WORK TO BE COMPLETED: From the listing below, extract every line in which the word "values" appears.

***

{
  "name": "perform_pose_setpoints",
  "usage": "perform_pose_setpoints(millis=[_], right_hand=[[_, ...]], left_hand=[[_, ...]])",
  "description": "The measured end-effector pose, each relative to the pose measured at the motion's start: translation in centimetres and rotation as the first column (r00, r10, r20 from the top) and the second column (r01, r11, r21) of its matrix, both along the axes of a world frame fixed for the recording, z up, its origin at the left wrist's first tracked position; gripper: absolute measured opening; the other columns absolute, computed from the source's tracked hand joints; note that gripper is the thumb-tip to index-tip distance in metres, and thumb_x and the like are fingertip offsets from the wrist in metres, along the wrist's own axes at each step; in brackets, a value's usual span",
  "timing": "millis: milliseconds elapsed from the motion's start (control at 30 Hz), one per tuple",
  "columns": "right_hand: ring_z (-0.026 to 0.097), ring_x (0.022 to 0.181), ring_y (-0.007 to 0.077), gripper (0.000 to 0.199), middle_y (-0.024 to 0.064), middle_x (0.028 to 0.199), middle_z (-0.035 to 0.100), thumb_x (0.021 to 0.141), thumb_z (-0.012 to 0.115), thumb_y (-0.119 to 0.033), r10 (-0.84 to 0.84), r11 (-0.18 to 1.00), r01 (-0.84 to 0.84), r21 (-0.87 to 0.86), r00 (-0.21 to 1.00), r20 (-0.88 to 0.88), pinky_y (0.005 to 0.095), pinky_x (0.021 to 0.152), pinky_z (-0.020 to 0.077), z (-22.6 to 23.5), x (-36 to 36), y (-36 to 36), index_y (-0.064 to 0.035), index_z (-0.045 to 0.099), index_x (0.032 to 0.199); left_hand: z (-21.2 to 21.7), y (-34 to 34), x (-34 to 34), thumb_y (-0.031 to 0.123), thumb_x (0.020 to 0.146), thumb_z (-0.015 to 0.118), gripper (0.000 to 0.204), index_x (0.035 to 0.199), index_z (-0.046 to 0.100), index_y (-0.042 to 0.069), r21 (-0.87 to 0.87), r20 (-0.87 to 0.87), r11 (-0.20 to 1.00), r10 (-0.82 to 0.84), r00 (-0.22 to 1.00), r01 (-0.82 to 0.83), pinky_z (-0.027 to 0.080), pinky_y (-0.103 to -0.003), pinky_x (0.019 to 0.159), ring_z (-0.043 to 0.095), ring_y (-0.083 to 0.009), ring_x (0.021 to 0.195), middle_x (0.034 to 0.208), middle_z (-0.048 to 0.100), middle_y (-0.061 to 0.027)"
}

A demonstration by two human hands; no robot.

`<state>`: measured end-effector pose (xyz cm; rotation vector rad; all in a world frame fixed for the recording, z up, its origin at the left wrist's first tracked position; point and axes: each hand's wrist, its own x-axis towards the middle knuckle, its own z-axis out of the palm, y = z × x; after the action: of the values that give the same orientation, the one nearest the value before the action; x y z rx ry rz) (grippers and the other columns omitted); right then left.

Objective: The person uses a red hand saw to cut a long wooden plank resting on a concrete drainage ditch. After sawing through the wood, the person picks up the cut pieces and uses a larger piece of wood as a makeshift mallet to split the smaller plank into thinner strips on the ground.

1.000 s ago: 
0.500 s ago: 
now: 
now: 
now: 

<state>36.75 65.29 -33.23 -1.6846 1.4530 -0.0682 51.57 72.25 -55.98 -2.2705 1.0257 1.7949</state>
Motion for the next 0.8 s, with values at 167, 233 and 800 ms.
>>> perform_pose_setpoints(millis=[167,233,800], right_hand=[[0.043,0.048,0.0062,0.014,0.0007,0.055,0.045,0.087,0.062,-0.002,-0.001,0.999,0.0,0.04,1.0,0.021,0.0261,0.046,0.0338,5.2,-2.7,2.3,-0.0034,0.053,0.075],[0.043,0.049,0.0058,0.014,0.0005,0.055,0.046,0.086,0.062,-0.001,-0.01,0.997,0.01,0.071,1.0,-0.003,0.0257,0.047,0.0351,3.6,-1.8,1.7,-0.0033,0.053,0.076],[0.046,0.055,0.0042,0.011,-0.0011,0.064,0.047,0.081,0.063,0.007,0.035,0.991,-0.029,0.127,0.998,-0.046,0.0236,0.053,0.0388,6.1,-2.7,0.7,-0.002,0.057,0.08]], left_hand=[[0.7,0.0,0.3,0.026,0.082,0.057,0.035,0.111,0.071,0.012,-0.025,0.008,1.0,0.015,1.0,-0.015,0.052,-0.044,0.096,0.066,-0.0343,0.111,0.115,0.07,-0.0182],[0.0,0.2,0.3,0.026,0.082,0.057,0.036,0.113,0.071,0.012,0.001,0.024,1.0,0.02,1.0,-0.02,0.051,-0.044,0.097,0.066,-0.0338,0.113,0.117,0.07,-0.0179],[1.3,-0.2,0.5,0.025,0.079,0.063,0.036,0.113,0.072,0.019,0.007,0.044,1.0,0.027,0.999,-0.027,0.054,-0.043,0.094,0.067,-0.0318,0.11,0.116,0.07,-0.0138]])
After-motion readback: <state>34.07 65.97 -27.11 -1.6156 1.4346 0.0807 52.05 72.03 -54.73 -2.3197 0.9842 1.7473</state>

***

EXERCISE RESULT:
`<state>`: measured end-effector pose (xyz cm; rotation vector rad; all in a world frame fixed for the recording, z up, its origin at the left wrist's first tracked position; point and axes: each hand's wrist, its own x-axis towards the middle knuckle, its own z-axis out of the palm, y = z × x; after the action: of the values that give the same orientation, the one nearest the value before the action; x y z rx ry rz) (grippers and the other columns omitted); right then left.
Motion for the next 0.8 s, with values at 167, 233 and 800 ms.

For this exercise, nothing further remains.